Exercise requirements »
Could you work out how many lines of the material below hold "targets"? Only the number is needed.

Information shown Start Marker

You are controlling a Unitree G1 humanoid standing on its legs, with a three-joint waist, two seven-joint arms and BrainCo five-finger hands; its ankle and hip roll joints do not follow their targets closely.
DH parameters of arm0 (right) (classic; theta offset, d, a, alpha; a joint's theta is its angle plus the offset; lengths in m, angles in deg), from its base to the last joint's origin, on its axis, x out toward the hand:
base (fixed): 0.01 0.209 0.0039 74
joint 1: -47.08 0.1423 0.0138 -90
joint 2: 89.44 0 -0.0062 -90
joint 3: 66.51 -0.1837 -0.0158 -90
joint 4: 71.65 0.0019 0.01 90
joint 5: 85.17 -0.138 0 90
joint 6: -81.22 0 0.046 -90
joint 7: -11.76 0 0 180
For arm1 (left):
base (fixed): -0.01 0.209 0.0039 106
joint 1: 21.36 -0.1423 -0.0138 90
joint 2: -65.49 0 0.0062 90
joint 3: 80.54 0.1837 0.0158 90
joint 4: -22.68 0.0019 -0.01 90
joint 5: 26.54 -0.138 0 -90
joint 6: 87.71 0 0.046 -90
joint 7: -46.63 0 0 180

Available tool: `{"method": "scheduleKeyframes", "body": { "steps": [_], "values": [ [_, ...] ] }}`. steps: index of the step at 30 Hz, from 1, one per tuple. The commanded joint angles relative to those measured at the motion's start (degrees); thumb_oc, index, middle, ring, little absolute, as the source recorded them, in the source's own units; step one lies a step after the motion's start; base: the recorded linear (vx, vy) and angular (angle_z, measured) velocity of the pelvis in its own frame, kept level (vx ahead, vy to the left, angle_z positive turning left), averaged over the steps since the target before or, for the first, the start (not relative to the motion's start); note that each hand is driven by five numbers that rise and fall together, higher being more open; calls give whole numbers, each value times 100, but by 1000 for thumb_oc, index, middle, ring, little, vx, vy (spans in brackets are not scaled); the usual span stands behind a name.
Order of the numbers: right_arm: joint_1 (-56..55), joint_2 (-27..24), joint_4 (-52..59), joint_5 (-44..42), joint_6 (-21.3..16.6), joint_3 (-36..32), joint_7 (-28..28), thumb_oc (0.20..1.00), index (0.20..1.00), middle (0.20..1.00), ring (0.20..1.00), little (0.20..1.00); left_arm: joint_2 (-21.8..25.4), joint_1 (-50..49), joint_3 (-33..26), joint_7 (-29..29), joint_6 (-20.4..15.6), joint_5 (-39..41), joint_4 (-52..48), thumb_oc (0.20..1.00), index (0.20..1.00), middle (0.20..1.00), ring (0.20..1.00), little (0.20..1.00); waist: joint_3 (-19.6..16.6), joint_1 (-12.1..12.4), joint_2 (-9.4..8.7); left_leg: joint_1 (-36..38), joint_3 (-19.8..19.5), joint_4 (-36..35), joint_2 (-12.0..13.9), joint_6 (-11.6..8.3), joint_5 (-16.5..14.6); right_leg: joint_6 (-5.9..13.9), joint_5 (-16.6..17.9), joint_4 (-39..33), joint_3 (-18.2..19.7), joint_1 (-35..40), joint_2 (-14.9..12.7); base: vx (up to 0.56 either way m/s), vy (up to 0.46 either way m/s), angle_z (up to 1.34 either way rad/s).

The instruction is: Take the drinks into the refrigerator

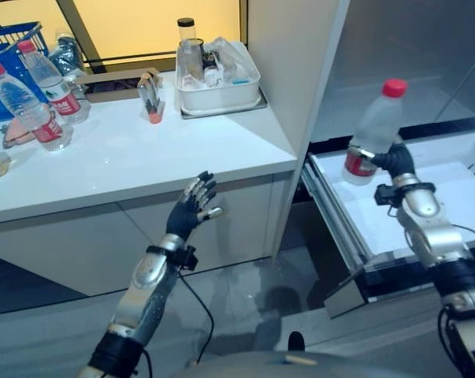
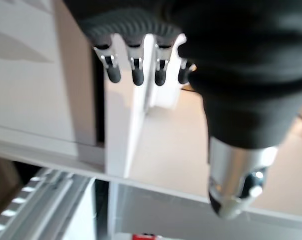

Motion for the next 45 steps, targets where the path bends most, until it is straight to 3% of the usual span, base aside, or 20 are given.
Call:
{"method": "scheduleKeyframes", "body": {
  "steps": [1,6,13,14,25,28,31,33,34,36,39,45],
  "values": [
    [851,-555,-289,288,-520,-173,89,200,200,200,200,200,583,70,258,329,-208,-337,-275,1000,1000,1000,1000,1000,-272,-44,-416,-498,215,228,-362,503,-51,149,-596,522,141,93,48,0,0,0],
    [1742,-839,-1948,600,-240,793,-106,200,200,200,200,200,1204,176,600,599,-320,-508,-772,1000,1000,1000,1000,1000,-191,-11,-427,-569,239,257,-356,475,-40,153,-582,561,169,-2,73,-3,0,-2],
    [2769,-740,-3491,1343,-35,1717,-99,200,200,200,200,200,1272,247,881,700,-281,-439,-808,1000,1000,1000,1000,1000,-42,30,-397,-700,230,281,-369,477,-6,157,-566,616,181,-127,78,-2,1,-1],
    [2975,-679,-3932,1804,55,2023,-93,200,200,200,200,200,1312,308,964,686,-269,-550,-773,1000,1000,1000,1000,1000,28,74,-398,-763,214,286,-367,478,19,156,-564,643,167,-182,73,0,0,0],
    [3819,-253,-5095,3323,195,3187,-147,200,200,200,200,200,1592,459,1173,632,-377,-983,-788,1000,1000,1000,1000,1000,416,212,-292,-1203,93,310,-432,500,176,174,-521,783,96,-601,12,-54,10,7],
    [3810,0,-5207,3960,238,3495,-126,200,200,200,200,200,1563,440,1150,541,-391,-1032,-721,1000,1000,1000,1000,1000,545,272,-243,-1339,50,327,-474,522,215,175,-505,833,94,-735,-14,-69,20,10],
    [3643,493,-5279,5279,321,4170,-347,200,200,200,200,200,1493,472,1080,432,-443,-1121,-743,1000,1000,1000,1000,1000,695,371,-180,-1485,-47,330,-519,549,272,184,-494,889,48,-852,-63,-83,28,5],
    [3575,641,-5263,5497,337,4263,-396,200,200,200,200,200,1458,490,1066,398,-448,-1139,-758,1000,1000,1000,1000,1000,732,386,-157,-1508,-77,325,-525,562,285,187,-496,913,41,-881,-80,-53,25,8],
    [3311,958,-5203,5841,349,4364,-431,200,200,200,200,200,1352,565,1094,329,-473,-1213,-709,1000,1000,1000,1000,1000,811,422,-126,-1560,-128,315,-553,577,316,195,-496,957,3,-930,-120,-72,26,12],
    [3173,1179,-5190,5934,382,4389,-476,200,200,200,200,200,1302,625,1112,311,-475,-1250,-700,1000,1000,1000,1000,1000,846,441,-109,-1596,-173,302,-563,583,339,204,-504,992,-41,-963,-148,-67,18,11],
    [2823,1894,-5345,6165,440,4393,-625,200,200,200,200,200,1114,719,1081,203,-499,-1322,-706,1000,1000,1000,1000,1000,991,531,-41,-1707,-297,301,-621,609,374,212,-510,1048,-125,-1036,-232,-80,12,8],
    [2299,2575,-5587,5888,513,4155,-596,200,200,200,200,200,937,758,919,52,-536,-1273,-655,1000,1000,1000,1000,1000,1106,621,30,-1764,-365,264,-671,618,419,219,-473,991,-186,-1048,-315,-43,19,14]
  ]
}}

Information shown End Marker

Answer »
2